As a Medicaid recipient, I’m concerned about the implications of this report. While the scale of the improper payments is significant, I hope it doesn’t lead to overzealous eligibility reviews that create undue burdens for genuinely eligible enrollees.
That’s an important consideration. Any reforms should balance program integrity with ensuring access to critical healthcare services for truly eligible individuals.
This report raises serious questions about the management of the Medicaid program. While the scale of the improper payments is concerning, I’m hopeful that it will spur meaningful reforms to strengthen eligibility verification and payment controls.

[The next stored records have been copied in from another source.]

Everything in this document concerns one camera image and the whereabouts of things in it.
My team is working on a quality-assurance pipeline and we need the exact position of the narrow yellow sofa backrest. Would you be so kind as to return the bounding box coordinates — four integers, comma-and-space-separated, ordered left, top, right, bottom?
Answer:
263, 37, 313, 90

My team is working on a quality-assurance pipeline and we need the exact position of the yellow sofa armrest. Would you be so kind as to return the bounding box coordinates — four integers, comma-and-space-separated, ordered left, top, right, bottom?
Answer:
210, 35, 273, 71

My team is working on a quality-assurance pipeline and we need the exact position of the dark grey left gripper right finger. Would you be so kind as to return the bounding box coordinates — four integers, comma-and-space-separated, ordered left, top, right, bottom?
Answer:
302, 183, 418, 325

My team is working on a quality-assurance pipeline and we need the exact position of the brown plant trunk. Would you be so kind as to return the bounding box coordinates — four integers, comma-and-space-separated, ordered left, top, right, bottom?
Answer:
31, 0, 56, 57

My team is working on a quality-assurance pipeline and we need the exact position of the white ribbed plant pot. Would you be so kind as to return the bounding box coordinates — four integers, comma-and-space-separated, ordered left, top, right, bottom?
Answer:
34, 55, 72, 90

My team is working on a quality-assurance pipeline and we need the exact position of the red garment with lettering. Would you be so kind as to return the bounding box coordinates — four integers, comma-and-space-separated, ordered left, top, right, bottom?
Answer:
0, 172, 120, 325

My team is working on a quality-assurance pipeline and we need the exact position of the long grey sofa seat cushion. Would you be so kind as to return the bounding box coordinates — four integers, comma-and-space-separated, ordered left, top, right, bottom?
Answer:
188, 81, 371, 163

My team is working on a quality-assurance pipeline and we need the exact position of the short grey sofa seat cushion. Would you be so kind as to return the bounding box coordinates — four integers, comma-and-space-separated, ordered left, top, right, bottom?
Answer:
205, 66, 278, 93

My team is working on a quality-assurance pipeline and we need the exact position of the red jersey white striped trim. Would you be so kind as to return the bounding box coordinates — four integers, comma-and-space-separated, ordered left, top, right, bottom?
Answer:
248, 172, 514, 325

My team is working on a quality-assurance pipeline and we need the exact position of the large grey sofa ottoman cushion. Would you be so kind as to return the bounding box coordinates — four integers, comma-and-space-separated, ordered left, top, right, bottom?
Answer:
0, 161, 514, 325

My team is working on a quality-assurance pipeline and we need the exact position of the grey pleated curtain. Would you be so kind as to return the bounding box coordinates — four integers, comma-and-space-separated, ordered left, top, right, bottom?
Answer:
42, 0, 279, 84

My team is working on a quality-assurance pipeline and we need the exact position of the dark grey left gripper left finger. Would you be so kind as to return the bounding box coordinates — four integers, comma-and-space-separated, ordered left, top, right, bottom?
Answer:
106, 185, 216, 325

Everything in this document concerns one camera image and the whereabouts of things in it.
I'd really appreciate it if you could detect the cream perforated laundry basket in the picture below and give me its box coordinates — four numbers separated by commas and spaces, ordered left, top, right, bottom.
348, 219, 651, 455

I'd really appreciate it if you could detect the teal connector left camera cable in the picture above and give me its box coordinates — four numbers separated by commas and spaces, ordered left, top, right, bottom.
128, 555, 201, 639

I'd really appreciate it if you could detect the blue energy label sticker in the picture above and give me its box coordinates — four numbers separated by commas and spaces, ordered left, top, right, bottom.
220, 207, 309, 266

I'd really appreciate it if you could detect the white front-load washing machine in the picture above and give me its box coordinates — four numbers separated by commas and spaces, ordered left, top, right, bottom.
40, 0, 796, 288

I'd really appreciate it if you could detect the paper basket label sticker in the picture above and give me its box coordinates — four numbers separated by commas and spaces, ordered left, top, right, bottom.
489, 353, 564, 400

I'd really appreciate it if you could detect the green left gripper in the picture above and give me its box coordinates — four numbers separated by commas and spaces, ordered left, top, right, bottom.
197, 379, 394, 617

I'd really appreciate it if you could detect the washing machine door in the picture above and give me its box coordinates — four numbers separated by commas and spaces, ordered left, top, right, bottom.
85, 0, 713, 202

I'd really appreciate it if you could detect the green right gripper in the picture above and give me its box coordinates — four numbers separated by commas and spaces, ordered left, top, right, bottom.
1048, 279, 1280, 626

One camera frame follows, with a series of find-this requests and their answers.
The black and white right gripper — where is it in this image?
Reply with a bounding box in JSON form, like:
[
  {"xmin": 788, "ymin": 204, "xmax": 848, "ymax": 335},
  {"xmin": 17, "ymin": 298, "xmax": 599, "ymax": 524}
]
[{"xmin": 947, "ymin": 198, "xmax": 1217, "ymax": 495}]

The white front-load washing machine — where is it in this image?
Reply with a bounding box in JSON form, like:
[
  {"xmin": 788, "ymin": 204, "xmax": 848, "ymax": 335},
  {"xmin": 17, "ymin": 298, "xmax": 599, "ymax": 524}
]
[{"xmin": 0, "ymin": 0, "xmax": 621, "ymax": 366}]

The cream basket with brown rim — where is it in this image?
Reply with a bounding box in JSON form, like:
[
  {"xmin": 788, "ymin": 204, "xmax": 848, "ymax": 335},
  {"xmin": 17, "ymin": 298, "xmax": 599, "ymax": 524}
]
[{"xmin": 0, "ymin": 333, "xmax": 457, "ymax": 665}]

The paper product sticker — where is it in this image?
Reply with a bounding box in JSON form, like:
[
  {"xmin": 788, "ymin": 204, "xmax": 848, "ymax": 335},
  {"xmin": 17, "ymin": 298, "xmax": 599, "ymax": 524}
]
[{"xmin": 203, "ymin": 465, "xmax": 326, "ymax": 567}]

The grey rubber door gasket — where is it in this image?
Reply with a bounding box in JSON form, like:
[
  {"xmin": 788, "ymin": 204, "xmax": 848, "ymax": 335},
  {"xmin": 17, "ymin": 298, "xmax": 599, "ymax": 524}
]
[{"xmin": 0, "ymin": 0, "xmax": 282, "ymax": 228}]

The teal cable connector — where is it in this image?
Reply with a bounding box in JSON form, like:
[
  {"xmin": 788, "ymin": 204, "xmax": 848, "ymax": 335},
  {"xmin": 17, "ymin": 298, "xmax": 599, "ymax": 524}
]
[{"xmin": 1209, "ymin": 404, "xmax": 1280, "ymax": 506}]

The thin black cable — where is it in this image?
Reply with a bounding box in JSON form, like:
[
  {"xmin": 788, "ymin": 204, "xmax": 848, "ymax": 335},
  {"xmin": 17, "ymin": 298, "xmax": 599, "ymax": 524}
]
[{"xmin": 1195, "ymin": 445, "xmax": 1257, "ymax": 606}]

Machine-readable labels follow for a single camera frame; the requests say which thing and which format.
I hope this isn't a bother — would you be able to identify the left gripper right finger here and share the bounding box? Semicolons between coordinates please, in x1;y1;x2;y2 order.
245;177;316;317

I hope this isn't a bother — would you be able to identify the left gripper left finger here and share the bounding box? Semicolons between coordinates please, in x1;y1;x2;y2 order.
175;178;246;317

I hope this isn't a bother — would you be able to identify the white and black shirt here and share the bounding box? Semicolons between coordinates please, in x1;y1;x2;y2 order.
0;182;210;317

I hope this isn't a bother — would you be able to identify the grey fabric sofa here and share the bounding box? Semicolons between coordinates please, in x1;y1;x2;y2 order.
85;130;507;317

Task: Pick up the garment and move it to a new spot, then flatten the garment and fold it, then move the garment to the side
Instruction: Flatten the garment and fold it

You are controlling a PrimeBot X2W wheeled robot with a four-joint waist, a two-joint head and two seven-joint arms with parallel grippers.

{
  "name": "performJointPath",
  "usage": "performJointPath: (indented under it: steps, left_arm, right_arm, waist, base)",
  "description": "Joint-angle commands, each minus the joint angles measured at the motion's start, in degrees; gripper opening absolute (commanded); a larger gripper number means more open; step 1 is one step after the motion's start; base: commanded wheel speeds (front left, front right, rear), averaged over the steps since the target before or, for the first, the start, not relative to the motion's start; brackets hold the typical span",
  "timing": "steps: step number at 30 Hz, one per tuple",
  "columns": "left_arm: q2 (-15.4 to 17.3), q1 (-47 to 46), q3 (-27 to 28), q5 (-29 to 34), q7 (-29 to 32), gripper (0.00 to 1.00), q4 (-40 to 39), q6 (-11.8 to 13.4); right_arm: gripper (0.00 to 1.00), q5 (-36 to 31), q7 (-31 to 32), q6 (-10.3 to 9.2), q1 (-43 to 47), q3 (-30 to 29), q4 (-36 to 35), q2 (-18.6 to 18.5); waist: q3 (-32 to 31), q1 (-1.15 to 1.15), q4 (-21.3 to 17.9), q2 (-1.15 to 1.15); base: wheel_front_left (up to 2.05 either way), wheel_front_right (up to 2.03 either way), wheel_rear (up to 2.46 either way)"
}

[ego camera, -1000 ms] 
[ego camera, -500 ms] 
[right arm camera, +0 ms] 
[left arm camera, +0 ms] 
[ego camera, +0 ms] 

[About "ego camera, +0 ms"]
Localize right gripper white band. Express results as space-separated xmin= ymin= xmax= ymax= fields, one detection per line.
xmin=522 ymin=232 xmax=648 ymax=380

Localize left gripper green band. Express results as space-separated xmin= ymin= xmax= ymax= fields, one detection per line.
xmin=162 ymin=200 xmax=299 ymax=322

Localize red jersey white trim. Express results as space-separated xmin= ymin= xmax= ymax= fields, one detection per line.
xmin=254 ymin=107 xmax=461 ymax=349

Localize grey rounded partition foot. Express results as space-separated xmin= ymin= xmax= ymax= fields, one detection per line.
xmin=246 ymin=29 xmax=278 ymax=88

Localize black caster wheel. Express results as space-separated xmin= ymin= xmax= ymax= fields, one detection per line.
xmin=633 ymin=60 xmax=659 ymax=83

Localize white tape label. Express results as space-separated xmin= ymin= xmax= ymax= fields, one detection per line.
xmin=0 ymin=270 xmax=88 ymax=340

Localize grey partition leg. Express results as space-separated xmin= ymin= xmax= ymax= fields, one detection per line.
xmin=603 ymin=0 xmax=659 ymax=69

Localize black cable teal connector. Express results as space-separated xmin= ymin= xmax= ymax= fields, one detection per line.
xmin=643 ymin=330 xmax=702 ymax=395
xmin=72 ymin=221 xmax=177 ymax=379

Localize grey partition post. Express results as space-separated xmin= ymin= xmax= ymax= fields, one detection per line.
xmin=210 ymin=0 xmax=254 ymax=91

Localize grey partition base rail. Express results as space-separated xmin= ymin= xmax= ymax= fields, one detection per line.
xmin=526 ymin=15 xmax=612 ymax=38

While the scale of the misspent funds is alarming, I’m heartened to see independent oversight bodies like the HHS OIG conducting rigorous audits. Their findings will hopefully spur much-needed reforms to strengthen Medicaid program integrity.
Clearly there are significant gaps in how states manage Medicaid eligibility and enrollment data. This latest report underscores the need for better data sharing, verification procedures and internal controls across state Medicaid agencies. Modernizing these systems should be a priority.
Agreed. Improving data management and coordination between state and federal Medicaid programs is crucial to prevent these kinds of erroneous payments in the future.
While the scale of these erroneous payments is troubling, I’m curious to understand the root causes. Were these simply administrative errors, or are there deeper systemic issues at play? Addressing the underlying problems is key to ensuring responsible use of taxpayer dollars.
Good point. The report should examine the specific reasons behind these improper payments so policymakers can implement effective solutions. Transparency around the audit findings will be important.
This is a troubling report, but not entirely surprising given the well-documented challenges in managing large government healthcare programs. Rooting out waste and abuse should be an ongoing priority, not just a one-off effort.
You make a fair point. Vigilance and continuous improvement are needed to ensure responsible stewardship of taxpayer dollars in Medicaid and other government programs.
This report highlights the need for greater data transparency and accountability across state Medicaid agencies. Taxpayers deserve to know how their money is being spent, and where inefficiencies or mismanagement are occurring.